Hari ini, aku ingin melanjutkan pencarianku kembali. Aku sudah berdandan rapi. Celana denim dengan helm peach dan sepatu senada. Kali ini aku memakai sepatu tali dan kaos kaki. Kapok pakai flatshoes. Lecet yang kemarin saja belum sembuh.

Aku memakai tas slempang dengan map coklat berisi lamaran kerja yang aku panggul di tangan kiriku. Dengan rambut yang ku ikat kuda. Biar terlihat lebih rapi dan sederhana. Setelah sarapan dengan roti seribuan yang masih tersisa di almari dan segelas air putih. Aku bergegas keluar kamar. Lalu, bergegas menuju halte yang tak jauh dari kos-ku.

Kali ini aku kurang beruntung. Sudah lebih setengah jam menunggu, tapi angkutan yang kuharapkan belum juga terlihat. “Apa aku terlalu pagi?” gumamku.

Aku duduk di kursi tunggu halte, dari yang sebelumnya hanya ada aku, mulai bertambah satu demi satu hingga kursi tunggu penuh. Akupun mengalah, memilih berdiri saat melihat seorang nenek berdiri sambil sesekali memijit punggungnya. Nenek itu tersenyum padaku. “Terima kasih,” ujanya.

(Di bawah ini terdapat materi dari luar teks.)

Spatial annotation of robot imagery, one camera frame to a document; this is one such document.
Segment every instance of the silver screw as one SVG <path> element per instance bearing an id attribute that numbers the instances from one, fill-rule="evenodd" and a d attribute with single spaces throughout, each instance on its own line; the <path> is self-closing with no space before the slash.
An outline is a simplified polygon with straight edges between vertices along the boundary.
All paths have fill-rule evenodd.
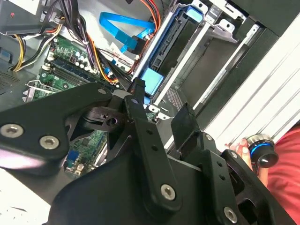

“Sama-sama, Nek,” jawabku.

Aku sedikit menjauh dari kerumunan. Lalu berdiri sambil bersender di tiang halte. Aku  menggerak-gerakkan pergelangan kakiku. Lelah.

Setelah lama menunggu, akhirnya angkot yang kutunggu datang juga. Aku bergegas masuk sebelum di serobot oleh pengguna lain. Mataku mengitari isi angkutan. Lagi-lagi aku bertemu dengan laki-laki itu. Aku memang tak mengenalnya. Tapi, aku suka melihat matanya, yang terasa teduh jika dipandang. Duh, sadar Mey kamu siapa?